Пятнадцатого июня Муравьев, как всегда, встал вместе с петухами. Знавший его привычки дежурный ординарец поручик Морозов к этому времени уже приготовил всю корреспонденцию, которая пришла ночным поездом из Петербурга. Как обычно, в то серое утро было много пакетов, телеграмм, писем. Муравьев взял эту груду своими пухлыми короткими пальцами и как бы просеял через них все бумаги. На одной телеграмме он задержался, повертел ее в руках, не распечатывая, отложил в сторону, а затем долго смотрел на нее, прищуря правый глаз.
– Вот что, поручик, - сказал Муравьев, оторвавшись наконец от телеграммы и переведя взгляд на Морозова.
– Я вам сейчас дам пакет, отвезете его в военный госпиталь генерал-майору Шамшеву. Подождете там сколько потребуется, а потом явитесь мне доложить.
На площади у дворца всегда дежурили казаки, и один из них подвел поручику коня. Ехать было недалеко, и через пятнадцать минут ординарец вручил пакет по назначению.
– Приказано исполнить и доложить!
Генерал вскрыл пакет, прочел письмо Муравьева и покачал головой.
– Да, тяжкое дело поручил мне Михайло Николаевич... Вы где будете ждать ответа, поручик?
– спросил генерал.
– Если я не нужен вашему превосходительству, то предпочел бы остаться здесь... Спать хочется, - доверительно признался Морозов.
– Что ж, оставайтесь. Зрелище будет не из приятных.
Поручик был молод, и он не придал значения этим не совсем понятным словам.

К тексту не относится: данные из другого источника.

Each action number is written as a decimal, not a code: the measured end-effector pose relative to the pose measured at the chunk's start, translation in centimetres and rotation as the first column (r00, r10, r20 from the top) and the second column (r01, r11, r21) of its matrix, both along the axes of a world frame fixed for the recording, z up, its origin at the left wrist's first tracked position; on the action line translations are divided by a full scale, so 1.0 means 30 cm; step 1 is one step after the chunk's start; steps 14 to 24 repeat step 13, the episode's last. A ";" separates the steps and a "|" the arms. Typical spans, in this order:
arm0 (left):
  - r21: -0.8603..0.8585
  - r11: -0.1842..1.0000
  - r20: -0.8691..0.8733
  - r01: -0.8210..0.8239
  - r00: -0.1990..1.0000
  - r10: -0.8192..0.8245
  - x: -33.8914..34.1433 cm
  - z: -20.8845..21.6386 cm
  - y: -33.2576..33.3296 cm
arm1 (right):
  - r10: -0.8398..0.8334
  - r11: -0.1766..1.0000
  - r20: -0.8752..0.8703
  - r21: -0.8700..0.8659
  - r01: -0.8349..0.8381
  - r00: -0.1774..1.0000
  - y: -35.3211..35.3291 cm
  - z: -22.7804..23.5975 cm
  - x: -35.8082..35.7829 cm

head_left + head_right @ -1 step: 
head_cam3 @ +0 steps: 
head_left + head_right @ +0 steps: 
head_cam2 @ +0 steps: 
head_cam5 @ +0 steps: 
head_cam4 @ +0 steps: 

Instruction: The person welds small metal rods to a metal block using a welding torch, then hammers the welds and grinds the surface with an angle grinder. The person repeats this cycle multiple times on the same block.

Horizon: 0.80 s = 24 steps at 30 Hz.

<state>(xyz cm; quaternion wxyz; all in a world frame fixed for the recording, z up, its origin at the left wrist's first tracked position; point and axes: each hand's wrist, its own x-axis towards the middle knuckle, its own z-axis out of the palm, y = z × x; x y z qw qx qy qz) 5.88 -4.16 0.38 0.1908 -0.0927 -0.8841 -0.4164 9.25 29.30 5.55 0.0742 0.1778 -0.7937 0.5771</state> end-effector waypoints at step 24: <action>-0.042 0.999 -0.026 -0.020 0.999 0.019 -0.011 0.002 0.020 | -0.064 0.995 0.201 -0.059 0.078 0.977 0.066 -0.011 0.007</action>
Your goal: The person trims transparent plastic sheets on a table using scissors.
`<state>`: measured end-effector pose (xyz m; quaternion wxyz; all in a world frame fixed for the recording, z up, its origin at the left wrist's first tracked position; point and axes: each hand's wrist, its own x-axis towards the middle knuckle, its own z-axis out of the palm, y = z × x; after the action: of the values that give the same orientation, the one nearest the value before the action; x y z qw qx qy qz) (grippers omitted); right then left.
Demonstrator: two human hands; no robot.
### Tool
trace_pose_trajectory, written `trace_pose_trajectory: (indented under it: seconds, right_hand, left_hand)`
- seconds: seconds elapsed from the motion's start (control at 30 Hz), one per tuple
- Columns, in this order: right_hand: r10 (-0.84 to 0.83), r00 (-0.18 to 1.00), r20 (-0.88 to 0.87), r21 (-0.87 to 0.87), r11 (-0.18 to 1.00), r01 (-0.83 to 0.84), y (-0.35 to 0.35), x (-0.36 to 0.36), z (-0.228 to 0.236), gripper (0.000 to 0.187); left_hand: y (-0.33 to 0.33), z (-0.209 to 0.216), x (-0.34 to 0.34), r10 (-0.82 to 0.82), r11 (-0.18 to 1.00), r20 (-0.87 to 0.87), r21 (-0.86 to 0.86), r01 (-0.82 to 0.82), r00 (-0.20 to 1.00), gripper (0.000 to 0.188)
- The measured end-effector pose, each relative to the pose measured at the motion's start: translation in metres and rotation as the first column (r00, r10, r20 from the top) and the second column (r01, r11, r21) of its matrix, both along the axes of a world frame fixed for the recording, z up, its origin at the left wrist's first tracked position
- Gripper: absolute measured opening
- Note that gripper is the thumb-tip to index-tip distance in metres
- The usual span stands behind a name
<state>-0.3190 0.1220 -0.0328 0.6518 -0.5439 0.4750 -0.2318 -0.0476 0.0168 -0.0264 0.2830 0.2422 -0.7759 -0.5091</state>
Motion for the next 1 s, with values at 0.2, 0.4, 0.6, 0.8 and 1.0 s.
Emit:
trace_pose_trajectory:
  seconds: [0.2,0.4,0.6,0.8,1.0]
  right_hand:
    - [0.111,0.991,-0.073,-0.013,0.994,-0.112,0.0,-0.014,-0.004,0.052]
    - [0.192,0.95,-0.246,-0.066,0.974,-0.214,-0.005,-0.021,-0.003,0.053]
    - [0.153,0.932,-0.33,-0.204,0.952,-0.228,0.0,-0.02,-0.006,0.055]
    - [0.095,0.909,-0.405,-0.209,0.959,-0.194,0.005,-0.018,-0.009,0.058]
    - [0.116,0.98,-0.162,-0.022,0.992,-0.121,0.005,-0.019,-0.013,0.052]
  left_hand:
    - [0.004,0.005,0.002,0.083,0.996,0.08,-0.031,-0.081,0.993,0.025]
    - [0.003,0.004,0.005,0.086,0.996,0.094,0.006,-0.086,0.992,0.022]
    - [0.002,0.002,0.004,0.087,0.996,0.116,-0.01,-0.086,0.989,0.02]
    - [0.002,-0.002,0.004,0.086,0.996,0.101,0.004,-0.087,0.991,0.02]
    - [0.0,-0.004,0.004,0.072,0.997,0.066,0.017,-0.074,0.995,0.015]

Генерал Шамшин вернулся через час. Он был бледен, и рука его чуть дрожала, когда он что-то писал на записке Муравьева.
– Доложите Михаилу Николаевичу, что его распоряжение выполнено.
Поручик взял ответный пакет и, вскочив на коня, поскакал во дворец генерал-губернатора. Муравьев принял его вне очереди. Он вскрыл конверт и прочел записку генерала Шамшева.
– А теперь можно заняться и той телеграммой, - сказал Муравьев.
Толстыми, негнущимися пальцами он разорвал бумажную ленточку и углубился в чтение. Лицо его, по обыкновению, оставалось бесстрастным.
– Садитесь и пишите, поручик, - промолвил Муравьев, шагая по кабинету.
– Пишите, - повторил он.
– "Повеление вашего величества о том, что дело должно идти своим порядком, получил. Сераковский уже повешен".